### [TASK INSTRUCTIONS]
Retype, exactly as they appear below, the lines between the line holding "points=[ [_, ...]" and the line holding "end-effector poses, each", both ends included.

### [INFORMATION SUPPLIED]
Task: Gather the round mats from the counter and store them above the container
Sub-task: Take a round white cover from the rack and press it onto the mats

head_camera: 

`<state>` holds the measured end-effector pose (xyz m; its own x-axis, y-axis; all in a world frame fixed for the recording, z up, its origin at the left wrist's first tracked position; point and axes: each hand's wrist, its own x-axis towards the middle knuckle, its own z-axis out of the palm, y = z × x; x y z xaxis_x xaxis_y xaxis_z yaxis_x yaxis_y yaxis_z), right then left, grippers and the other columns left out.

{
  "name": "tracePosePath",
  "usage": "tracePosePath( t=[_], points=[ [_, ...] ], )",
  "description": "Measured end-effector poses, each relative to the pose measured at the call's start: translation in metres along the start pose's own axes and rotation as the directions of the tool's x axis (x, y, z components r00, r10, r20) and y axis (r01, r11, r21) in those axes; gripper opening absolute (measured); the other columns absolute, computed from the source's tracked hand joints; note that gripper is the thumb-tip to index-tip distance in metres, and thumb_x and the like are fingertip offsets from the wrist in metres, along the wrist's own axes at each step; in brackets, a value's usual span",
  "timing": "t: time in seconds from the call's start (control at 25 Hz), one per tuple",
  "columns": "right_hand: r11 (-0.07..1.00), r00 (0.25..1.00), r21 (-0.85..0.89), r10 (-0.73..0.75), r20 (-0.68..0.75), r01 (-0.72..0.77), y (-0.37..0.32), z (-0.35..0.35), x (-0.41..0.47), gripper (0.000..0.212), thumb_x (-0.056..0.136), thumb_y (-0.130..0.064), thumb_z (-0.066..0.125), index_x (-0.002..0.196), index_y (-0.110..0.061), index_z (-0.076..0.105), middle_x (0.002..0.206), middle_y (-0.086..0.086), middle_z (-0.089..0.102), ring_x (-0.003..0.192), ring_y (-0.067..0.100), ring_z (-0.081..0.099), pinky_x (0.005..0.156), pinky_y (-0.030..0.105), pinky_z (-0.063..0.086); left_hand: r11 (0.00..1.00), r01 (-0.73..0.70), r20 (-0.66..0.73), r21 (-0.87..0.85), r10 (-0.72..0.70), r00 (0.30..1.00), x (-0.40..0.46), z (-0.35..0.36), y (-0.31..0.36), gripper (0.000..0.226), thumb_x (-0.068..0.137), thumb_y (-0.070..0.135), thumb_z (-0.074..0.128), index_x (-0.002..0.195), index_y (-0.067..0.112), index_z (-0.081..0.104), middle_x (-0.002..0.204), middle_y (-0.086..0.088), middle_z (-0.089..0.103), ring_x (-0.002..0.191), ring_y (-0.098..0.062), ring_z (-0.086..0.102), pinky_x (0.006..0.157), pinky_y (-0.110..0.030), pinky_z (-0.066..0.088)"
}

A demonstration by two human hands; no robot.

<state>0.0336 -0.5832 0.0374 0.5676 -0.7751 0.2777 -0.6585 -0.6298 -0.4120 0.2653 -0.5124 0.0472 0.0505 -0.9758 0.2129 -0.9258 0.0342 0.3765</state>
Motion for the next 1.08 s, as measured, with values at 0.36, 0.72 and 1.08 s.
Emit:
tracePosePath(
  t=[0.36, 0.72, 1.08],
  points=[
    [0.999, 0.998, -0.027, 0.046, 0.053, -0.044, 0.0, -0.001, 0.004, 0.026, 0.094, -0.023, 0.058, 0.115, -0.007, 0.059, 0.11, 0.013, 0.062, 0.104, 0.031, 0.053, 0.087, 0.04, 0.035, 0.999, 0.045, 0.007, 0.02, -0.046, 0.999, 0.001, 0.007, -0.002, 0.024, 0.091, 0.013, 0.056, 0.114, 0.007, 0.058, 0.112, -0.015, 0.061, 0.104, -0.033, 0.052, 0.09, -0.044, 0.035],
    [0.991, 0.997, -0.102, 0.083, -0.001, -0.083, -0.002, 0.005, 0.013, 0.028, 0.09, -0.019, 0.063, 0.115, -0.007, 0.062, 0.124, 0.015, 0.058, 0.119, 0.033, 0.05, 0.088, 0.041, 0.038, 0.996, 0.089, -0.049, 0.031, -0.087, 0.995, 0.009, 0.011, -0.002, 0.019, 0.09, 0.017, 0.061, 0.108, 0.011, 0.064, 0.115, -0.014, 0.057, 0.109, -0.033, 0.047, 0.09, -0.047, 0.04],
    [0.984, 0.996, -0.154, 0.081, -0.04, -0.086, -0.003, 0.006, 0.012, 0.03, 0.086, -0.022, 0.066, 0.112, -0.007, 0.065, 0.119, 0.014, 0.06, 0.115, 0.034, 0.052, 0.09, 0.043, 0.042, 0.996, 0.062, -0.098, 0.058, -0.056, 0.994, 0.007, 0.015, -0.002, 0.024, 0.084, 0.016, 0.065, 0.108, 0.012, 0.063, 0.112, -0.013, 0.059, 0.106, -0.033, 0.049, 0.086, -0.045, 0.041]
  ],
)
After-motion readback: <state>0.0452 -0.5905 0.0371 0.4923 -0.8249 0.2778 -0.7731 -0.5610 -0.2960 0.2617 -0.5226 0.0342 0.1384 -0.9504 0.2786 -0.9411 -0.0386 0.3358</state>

### [REPLY]
  "usage": "tracePosePath( t=[_], points=[ [_, ...] ], )",
  "description": "Measured end-effector poses, each relative to the pose measured at the call's start: translation in metres along the start pose's own axes and rotation as the directions of the tool's x axis (x, y, z components r00, r10, r20) and y axis (r01, r11, r21) in those axes; gripper opening absolute (measured); the other columns absolute, computed from the source's tracked hand joints; note that gripper is the thumb-tip to index-tip distance in metres, and thumb_x and the like are fingertip offsets from the wrist in metres, along the wrist's own axes at each step; in brackets, a value's usual span",

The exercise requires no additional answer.